SEC. 4711. GUIDELINES FOR HATE-CRIMES OFFENSES.
Section 249(a) of title 18, United States Code, as added by section 4707 of this Act, is amended by adding at the end the following:

"(4) GUIDELINES.—All prosecutions conducted by the United States under this section shall be undertaken pursuant to guidelines issued by the Attorney General, or the designee of the Attorney General, to be included in the United States Attorneys’ Manual that shall establish neutral and objective criteria for determining whether a crime was committed because of the actual or perceived status of any person."
ADL issued a press release welcoming the House action and said the next step is training for law enforcement personnel and prosecutors about the new law. The Family Research Council issued a statement criticizing the legislation, calling it a "thought-crimes bill" and charging that it gives special rights based solely on sexual behavior.

4 comments:

Michael Koplow said...

As a legal layperson (and as a person who could conceivably "benefit" from this--I'm an OrthoJew who wears a big black skullcap everywhere), I don't like this. If someone attacks you for using their sidewalk, obviously the attack is criminal. If someone does the same attack and alludes to your gender, religion, race, etc. (or what he/or she perceives to be your GRR etc), it suddenly becomes a federal case with enhanced enforcement.

Gunner Sykes said...

Why do we need two tiers of justice in this country?

constant gina said...

good week in lgbt news...

BadIdeaGuy said...

As an emeritus law professor, perhaps you'd be able to address whether it makes sense to allow DOJ to promulgate the law based on their guidelines? Is this mechanism common?

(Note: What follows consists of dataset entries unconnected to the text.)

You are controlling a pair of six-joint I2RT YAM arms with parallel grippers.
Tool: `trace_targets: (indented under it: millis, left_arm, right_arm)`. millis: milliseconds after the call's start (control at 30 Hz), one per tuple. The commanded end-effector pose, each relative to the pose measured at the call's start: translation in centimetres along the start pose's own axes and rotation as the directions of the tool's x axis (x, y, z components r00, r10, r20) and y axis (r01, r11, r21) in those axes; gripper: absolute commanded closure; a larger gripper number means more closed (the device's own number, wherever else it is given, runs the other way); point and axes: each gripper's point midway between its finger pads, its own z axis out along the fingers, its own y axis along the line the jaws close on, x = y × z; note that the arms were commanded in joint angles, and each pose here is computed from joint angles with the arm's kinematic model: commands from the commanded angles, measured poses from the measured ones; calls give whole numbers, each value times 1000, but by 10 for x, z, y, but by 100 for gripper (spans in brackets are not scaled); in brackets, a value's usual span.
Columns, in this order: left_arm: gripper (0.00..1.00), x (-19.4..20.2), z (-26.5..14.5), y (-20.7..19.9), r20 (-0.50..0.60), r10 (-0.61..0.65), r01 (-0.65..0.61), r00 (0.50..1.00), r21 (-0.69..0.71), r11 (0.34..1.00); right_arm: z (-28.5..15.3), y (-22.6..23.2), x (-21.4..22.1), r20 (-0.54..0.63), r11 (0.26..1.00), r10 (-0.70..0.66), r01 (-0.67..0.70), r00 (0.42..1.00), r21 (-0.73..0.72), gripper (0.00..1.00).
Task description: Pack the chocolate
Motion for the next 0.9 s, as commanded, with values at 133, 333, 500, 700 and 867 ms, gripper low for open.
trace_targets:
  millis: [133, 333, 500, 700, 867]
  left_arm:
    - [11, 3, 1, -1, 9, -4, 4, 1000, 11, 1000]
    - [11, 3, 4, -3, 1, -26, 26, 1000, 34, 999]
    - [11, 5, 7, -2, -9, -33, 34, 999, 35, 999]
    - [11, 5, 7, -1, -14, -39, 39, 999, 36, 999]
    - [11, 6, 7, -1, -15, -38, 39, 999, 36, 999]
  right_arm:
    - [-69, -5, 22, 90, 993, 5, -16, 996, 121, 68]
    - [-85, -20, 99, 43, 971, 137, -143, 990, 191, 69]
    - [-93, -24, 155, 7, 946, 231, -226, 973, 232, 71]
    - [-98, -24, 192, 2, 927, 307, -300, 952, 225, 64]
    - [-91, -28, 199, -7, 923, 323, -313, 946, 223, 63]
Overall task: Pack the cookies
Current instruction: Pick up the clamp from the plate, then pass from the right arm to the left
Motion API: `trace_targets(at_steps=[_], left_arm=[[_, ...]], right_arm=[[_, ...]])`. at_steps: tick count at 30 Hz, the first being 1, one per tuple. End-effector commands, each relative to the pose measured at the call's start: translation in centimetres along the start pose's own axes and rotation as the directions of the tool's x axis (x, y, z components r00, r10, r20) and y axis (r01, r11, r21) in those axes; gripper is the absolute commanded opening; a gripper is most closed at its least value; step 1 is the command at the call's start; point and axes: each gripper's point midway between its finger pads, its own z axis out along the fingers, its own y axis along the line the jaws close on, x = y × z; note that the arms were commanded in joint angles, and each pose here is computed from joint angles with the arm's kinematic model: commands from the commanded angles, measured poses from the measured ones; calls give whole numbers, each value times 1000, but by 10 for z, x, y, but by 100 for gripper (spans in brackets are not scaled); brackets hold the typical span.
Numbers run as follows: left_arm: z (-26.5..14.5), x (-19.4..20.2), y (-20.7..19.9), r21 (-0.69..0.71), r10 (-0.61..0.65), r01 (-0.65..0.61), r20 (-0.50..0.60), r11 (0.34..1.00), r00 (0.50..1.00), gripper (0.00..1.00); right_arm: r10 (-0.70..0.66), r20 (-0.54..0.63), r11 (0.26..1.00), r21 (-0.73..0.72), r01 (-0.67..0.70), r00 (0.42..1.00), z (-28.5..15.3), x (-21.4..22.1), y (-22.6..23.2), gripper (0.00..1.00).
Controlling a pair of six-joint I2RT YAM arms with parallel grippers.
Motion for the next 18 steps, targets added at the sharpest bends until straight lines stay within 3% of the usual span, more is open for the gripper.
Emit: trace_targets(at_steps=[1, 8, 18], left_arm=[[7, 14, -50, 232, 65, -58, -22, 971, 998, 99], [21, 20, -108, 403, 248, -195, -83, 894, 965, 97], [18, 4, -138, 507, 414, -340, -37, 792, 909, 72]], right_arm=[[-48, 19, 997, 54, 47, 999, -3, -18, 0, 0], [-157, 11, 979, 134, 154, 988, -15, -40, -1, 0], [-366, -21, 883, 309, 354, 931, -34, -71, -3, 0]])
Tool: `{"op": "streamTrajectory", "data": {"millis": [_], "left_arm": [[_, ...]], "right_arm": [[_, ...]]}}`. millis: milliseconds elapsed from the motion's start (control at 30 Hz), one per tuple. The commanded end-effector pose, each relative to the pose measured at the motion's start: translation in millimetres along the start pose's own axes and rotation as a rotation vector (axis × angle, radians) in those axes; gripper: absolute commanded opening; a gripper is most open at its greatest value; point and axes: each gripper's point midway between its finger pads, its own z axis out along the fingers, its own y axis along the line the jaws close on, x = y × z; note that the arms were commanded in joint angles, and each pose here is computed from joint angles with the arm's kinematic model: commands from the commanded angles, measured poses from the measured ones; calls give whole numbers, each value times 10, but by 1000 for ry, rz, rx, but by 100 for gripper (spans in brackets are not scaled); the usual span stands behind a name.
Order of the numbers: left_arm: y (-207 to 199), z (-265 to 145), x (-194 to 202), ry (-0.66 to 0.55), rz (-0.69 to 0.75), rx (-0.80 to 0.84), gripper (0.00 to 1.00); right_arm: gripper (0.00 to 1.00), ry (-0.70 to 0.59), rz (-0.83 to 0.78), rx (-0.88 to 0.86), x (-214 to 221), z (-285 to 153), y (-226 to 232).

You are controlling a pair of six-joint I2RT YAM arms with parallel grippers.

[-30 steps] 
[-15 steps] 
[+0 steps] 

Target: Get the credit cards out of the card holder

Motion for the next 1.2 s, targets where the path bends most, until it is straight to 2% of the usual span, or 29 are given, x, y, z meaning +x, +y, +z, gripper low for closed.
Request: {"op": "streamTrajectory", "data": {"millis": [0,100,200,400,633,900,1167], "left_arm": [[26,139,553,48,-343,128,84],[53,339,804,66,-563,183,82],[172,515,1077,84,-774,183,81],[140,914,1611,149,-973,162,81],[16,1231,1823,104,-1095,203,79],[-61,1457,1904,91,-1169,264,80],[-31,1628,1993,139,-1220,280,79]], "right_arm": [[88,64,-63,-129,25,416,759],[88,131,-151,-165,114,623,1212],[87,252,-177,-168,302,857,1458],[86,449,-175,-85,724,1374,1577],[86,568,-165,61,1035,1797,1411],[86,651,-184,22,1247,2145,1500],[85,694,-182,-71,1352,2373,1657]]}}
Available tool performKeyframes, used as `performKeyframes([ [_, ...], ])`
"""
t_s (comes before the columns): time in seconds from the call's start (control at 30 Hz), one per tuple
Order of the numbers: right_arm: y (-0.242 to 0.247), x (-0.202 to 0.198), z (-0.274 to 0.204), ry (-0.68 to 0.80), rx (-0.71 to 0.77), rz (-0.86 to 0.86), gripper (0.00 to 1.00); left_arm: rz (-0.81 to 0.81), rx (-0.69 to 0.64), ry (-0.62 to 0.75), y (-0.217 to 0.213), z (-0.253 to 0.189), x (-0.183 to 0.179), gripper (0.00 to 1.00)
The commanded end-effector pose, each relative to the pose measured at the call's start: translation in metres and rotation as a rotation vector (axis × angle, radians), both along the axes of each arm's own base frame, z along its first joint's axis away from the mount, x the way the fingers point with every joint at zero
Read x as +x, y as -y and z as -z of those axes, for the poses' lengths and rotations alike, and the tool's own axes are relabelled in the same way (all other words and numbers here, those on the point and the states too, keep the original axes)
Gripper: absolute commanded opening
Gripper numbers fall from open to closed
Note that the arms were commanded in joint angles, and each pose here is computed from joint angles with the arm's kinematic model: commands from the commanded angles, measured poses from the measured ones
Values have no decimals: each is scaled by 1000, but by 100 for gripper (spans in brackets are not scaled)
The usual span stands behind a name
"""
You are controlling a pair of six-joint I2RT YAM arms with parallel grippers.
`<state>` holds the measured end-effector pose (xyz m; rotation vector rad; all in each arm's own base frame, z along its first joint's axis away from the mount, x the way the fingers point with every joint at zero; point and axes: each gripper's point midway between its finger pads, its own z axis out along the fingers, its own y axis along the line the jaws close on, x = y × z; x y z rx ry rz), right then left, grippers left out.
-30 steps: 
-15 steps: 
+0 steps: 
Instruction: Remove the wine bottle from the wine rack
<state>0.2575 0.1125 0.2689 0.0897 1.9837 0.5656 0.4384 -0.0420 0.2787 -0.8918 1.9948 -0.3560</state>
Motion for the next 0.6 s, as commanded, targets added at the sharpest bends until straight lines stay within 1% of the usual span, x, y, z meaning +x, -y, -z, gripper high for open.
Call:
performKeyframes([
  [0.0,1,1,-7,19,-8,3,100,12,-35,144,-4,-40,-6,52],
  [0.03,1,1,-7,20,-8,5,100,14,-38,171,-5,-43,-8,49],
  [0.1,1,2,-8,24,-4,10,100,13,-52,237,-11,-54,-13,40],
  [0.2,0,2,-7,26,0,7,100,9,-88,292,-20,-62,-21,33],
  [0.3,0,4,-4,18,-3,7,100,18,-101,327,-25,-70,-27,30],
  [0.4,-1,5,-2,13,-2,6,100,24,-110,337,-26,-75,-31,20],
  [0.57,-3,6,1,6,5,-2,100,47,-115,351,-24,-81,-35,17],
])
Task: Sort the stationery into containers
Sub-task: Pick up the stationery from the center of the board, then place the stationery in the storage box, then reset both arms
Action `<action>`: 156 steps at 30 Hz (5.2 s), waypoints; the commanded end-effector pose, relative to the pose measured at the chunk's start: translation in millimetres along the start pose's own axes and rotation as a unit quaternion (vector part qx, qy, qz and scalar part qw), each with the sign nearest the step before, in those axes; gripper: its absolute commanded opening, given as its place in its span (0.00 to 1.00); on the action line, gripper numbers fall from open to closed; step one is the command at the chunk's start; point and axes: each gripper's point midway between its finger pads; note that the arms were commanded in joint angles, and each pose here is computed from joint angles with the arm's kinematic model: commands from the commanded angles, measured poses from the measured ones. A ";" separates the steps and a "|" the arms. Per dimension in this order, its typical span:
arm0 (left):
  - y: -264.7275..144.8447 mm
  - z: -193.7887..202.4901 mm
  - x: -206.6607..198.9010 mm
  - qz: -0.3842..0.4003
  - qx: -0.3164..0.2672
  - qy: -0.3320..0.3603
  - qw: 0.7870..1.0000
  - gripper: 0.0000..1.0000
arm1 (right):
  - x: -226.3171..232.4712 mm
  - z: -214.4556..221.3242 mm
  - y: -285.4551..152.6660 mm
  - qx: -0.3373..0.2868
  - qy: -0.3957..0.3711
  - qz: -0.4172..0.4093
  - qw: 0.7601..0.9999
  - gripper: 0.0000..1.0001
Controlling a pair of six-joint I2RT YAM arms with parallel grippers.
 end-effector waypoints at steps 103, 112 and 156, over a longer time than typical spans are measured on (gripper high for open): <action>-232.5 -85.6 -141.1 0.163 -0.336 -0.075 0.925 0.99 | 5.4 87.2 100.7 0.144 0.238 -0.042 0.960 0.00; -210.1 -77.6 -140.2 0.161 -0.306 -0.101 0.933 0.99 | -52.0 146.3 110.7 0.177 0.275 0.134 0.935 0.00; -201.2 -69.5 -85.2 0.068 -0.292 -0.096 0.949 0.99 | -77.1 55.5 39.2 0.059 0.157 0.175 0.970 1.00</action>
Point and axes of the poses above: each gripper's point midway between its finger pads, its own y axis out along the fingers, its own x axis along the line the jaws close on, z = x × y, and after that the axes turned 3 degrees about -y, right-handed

Also, as a non-legal mind, when you have several paragraphs that say something to the extent of "your speech/faith/expression/yada/yada is protected UNLESS the government finds it not to be" kind of comes off as anything before UNLESS doesn't make a difference. Kind of like if I said "your blog is brilliant BUT..." you'll realize that whatever would come after the BUT is the truth about my feelings.

I'm concerned that "hate speech" will be thrown around now at political criticism and churches. I don't have any animosity toward the LGBT community, but I see some of the radical agenda there aimed more at forcing acceptance on others, particularly churches, rather than tolerance.